Somam-se ao padrão heterogêneo do MRG no gCCLna a maior variação nos resultados dos biomarcadores no LCR e as alterações volumétricas menos evidentes. O conjunto de achados então sugere uma apresentação fisiopatológica mais heterogênea em comparação com as alterações parietais mais consistentes do gCCLa (como ilustrado na figura 7). Esse perfil de biomarcadores poderia em parte justificar a evolução diferente deste grupo em relação ao CCL amnéstico vista na maioria dos estudos epidemiológicos (Winblad et al., 2004; Mitchell e Shiri-Feshki, 2009; Petersen, 2011; Espinosa et al., 2013; Tatsuoka et al., 2013).

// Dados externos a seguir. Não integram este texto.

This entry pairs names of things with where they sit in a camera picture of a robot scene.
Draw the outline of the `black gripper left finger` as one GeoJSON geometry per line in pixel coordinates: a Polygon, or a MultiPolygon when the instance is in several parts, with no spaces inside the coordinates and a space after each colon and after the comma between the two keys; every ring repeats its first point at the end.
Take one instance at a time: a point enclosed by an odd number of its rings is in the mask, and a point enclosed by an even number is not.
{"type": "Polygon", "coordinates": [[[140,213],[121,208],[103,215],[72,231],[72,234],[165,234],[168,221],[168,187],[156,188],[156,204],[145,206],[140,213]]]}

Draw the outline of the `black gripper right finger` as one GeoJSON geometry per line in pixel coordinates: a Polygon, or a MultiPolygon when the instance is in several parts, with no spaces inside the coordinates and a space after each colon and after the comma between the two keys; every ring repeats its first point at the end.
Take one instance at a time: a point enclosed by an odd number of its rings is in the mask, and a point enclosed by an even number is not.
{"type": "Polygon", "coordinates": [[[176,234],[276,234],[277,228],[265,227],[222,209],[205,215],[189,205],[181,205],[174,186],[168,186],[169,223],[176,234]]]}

Embora com um pequeno número de pacientes, Cerami et al. (2015) ilustraram essa heterogeneidade em sujeitos com CCLna, apesar do pequeno número de CCLna em sua amostra (oito pacientes). Neste estudo sujeitos com CCLna demonstram evolução para diferentes estados (degeneração lobar frontotemporal, doença com corpúsculos de Lewy, reversão para um estágio sem CCL ou mesmo evolução para CCLa). enquanto os sujeitos com CCLa apresentaram uma evolução mais homogênea para DA.